—¡No! ¡No! ¡Aleja eso de mí! —El pequeño Enri gritaba y corría en círculos por un pequeño descampado, perseguido por su prima, Nerea, quien balanceaba en su diminuta mano una lagartija larga y anaranjada que se retorcía en el aire, buscando recuperar el equilibrio con sus tres patas libres y su cola.
—¡Si no vas tú, te pasaré esta lagartija por la cara, y luego la pondré entre tu ropa! ¡En tus calcetines! —contestó ella.
Se llevaban casi dos años de edad, y ella, la mayor, siempre le hacía jugarretas a Enri, de siete años. Aunque él se esforzaba por escabullirse de los apuros en los que su prima trataba siempre de meterle, a ojos de los adultos ambos niños eran revoltosos y traviesos. "Sobre todo Enri", decía el padre de la niña a su esposa, "siempre se las apaña para meter a nuestra pequeña Nerea en problemas. Un día de estos se van a hacer daño, y como eso pase, haré que los echen del pueblo. A él y a la arisca de tu hermana".
Enri tropezó y cayó al suelo. Nerea aprovechó entonces para acercarle la lagartija a la altura de los ojos.
—Vamos, no seas cobarde. —se quejó ella con fastidio.
El niño pegó un grito y rodó en dirección contraria. Cuando abrió los ojos de nuevo, se encontró frente a las rejas de metal oscuro de la casa de la "Vieja Tenebrosa". Se puso en pie y tiritó un poco, luego respiró hondo y se tranquilizó. Nerea se había encaprichado por gastarle una broma a la anciana solitaria que vivía, a sus ojos, en una mansión descuidada, con la pintura blanca caída y las esquinas de las paredes comidas por un rosal que había crecido más de la cuenta, pero que aún así carecía de rosa alguna.
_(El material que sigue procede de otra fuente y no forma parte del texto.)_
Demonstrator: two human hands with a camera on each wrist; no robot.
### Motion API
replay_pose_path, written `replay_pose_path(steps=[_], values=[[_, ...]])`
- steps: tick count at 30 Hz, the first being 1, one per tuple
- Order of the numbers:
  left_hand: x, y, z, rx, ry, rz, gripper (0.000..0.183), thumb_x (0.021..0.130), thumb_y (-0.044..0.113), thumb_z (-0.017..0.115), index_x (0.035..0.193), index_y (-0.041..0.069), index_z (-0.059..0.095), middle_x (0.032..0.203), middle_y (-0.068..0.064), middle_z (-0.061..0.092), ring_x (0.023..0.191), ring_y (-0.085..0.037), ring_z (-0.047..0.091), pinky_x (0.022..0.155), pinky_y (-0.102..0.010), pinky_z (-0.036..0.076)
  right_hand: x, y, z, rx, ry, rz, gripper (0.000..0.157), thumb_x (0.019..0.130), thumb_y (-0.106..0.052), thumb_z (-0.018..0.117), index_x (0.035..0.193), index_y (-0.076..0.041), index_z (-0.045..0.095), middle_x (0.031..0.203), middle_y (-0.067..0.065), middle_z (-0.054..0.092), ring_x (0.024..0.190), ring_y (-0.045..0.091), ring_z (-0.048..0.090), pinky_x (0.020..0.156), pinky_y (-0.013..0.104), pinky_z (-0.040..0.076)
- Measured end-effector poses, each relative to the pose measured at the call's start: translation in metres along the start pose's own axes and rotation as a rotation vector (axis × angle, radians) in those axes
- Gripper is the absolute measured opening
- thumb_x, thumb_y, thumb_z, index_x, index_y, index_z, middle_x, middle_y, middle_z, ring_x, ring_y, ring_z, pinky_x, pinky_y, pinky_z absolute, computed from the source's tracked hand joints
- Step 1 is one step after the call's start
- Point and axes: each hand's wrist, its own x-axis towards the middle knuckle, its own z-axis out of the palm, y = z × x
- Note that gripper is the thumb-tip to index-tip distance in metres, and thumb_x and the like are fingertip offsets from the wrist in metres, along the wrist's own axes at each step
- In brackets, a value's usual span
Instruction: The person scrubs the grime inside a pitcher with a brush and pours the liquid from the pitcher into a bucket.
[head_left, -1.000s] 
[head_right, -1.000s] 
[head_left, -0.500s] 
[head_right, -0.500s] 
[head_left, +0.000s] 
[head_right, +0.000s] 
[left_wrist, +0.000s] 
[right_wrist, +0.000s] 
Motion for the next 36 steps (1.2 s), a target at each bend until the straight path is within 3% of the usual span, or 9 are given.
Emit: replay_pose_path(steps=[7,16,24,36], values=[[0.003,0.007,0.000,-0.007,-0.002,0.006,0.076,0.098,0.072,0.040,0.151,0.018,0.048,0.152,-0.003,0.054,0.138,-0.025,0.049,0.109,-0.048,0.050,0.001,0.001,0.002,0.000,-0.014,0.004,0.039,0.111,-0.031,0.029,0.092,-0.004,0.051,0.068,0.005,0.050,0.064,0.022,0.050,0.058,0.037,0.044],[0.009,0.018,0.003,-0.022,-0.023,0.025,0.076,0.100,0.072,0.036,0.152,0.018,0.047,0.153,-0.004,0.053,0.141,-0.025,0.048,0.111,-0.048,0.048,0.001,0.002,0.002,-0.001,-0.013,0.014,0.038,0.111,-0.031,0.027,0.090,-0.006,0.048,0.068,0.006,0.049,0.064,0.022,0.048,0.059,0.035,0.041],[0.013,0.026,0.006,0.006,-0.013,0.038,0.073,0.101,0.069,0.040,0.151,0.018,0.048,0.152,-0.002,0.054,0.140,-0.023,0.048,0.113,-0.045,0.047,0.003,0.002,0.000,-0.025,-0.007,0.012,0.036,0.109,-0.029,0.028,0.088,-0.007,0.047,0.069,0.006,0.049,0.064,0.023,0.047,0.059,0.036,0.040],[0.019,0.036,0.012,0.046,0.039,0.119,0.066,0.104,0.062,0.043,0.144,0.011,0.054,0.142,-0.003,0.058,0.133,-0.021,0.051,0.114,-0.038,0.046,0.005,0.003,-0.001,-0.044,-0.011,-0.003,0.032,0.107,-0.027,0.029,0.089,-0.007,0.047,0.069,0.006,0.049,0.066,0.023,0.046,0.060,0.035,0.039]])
En el pueblo se contaban historias grotescas y terroríficas acerca de la señora. No ayudaba, además, que los pocos niños que la habían visto a través de la ventana, la describieran usando siempre las mismas ropas y haciendo los mismos gestos extraños.
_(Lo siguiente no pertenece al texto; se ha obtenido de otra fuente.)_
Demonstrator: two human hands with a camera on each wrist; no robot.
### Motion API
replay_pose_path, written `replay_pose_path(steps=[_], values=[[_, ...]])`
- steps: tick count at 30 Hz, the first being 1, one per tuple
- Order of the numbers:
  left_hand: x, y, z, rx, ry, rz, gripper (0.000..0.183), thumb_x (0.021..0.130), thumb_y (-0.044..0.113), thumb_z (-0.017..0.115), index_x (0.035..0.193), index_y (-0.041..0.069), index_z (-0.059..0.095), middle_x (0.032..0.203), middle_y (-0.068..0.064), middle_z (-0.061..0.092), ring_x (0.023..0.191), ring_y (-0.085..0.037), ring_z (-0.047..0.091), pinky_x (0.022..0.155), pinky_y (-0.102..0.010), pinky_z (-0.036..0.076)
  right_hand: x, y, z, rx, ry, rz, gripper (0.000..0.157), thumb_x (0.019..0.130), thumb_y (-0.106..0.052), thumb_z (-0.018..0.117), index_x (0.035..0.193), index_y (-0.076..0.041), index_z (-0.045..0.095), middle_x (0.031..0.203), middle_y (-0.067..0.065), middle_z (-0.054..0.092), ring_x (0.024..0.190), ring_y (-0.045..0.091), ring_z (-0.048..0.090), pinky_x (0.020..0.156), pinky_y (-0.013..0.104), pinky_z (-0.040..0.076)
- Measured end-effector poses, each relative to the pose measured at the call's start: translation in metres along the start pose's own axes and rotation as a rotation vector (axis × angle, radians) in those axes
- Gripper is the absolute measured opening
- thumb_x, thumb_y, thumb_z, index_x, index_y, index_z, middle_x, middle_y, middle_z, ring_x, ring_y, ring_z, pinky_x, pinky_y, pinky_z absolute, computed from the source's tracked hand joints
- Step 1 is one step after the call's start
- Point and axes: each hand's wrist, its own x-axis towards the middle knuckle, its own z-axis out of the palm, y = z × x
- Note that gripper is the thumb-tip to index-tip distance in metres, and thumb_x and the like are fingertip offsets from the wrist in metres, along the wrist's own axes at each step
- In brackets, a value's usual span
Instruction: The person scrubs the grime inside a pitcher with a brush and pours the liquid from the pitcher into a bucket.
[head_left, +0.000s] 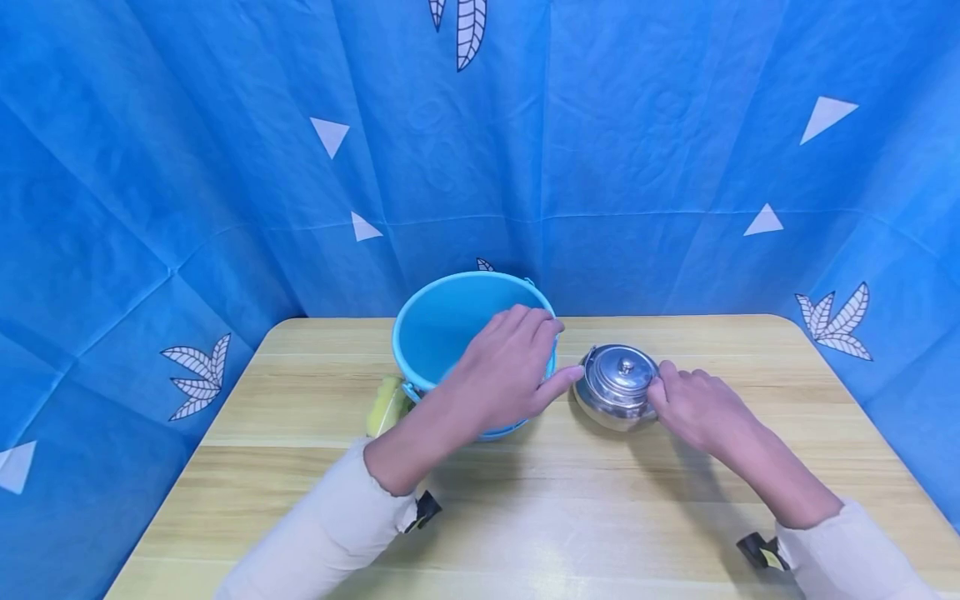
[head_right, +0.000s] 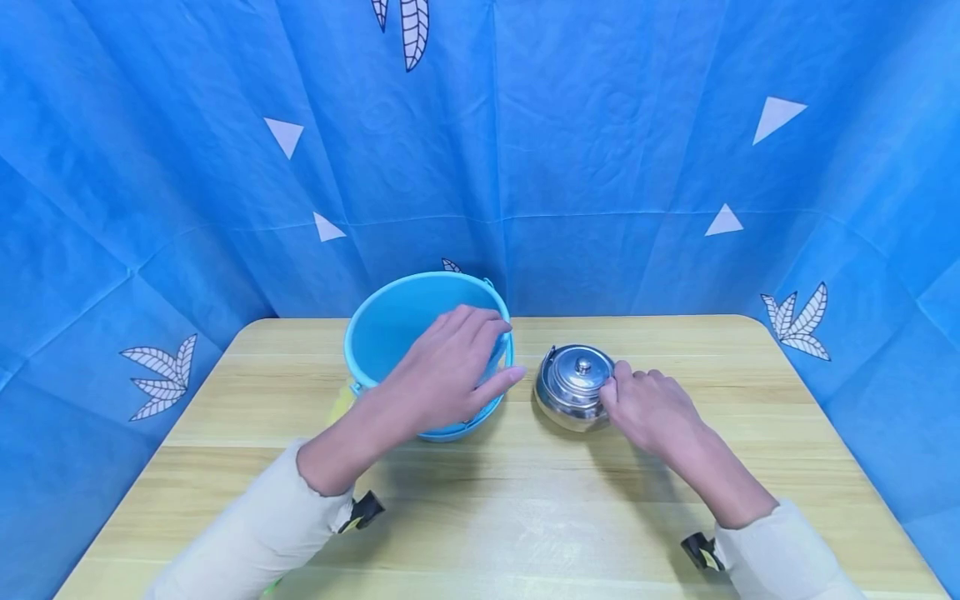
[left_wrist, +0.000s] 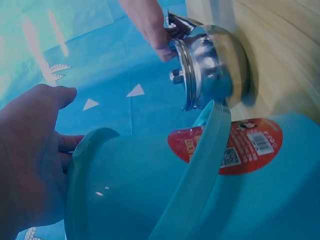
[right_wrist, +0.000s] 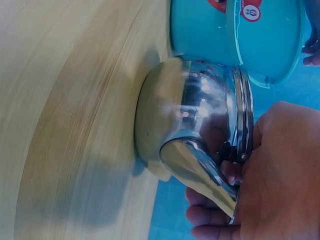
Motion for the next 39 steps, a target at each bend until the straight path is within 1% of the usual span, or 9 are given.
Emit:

La habían visto una vez contando algo con los dedos, mientras se movía en círculos baldosa por baldosa, y se agachaba para pintar en el suelo unas cruces con una extraña mezcla que guardaba en la mano que no contaba.
—¿Y si me come? —preguntó Enrique, temeroso.
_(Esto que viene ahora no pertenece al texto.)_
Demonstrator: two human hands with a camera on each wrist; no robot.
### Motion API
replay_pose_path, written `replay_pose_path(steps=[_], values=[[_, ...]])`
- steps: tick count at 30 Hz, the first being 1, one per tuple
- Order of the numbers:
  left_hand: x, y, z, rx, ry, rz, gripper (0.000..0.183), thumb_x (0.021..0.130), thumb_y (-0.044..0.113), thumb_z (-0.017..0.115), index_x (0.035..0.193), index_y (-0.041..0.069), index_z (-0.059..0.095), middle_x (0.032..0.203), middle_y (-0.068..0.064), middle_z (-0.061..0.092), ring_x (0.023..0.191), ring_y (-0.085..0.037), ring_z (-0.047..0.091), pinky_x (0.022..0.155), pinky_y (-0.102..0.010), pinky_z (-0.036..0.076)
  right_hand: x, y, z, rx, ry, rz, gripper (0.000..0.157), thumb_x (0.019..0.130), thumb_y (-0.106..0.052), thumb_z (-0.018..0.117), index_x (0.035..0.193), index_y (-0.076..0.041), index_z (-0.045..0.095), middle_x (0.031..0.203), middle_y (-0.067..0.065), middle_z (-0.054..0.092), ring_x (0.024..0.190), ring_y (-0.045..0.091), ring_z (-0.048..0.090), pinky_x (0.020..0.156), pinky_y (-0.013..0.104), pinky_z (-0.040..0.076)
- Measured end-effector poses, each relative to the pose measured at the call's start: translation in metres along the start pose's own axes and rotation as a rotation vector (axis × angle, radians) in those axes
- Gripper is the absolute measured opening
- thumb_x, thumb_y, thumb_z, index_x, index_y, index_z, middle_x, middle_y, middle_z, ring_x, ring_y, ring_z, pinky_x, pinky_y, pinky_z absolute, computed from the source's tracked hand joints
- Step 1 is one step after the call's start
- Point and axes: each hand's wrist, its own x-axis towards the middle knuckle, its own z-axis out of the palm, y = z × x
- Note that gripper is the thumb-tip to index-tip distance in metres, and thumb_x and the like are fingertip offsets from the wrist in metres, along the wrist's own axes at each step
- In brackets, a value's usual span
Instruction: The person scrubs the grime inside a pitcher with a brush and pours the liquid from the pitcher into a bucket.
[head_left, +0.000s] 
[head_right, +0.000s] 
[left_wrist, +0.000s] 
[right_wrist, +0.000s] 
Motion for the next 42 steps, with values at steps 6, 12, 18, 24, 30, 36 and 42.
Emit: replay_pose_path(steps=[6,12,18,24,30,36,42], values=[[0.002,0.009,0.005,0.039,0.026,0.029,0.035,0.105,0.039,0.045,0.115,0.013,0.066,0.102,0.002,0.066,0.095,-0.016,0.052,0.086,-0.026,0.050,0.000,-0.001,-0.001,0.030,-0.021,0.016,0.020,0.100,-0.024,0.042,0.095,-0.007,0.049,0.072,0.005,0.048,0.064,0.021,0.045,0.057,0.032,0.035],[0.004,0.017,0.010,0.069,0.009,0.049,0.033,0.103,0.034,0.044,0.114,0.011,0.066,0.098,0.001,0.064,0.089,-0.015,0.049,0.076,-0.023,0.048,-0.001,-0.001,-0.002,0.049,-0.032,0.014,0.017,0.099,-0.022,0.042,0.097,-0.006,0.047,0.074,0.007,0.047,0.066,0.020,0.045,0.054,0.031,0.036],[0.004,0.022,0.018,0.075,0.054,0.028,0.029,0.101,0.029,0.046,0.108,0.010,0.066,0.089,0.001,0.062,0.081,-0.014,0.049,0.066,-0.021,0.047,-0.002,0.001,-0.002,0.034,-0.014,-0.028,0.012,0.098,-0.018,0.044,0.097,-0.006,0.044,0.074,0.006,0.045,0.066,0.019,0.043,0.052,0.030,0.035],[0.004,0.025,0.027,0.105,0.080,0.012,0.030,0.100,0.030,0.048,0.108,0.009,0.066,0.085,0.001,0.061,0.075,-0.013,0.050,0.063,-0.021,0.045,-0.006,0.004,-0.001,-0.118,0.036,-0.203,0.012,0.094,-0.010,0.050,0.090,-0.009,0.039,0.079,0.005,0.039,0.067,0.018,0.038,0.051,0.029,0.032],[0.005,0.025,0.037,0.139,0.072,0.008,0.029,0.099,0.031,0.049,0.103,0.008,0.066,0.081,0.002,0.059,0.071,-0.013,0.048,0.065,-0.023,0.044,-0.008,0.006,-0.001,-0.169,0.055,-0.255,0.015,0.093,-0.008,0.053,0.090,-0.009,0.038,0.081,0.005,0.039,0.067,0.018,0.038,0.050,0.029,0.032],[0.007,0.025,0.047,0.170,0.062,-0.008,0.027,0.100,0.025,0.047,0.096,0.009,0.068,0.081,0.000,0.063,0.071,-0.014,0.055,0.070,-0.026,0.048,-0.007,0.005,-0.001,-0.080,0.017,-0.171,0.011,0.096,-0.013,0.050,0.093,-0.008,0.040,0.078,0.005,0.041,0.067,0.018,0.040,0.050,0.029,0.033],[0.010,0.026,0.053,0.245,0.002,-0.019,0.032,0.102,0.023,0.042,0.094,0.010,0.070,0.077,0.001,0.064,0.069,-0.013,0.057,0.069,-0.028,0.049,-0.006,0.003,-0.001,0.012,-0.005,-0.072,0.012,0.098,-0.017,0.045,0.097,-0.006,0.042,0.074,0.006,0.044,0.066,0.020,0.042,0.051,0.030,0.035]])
—No lo hará, la Vieja Tenebrosa sólo come fruta. —Nerea sonaba muy segura de sí misma, aunque no lo suficiente como para ir ella en lugar de su primo.
—Pero Marcos me ha dicho que esas frutas las saca de los árboles que planta sobre los niños que entran en su jardín.
—Marcos es un mentiroso —Llevó su vista al cielo, casi desesperándose por la conversación—. Dice eso para asustarte.
Él notó que Nerea se estaba enfadando, o más bien impacientando, por todas las excusas que trataba de poner. Y si bien era cierto que Marcos había conseguido asustarle, más miedo le daba su prima cuando se enfadaba. Comenzó a reunir el coraje en su interior, e incluso trató de trabajar en un plan para lograr su objetivo: robarle la cesta de frutas a la Vieja Tenebrosa y volver sin ser atrapado.
—¡Venga! —dijo Nerea, empujándolo contra la verja.
El enrejado de hierro cedió con un pequeño chirrido que sumió a los niños en la quietud y el silencio. La puerta nunca estaba abierta. Por lo menos, nunca lo parecía. Desde lejos se presentaba aquella casa como una morada de cimientos impenetrables, de zarzas puntiagudas y de camino pedregoso. Así como estaba, mal cuidada y envejecida, imbuía a los niños y a los forasteros de un sentimiento intranquilo y angustioso. Por la noche, su presencia fantasmagórica serpenteaba por entre los barrotes y las plantas, rozando los tobillos de los más atrevidos y curiosos. Aquello conseguía disuadir a cualquiera que pensase en acercarse a la entrada, manteniendo su apariencia intacta, completamente cerrada e inaccesible.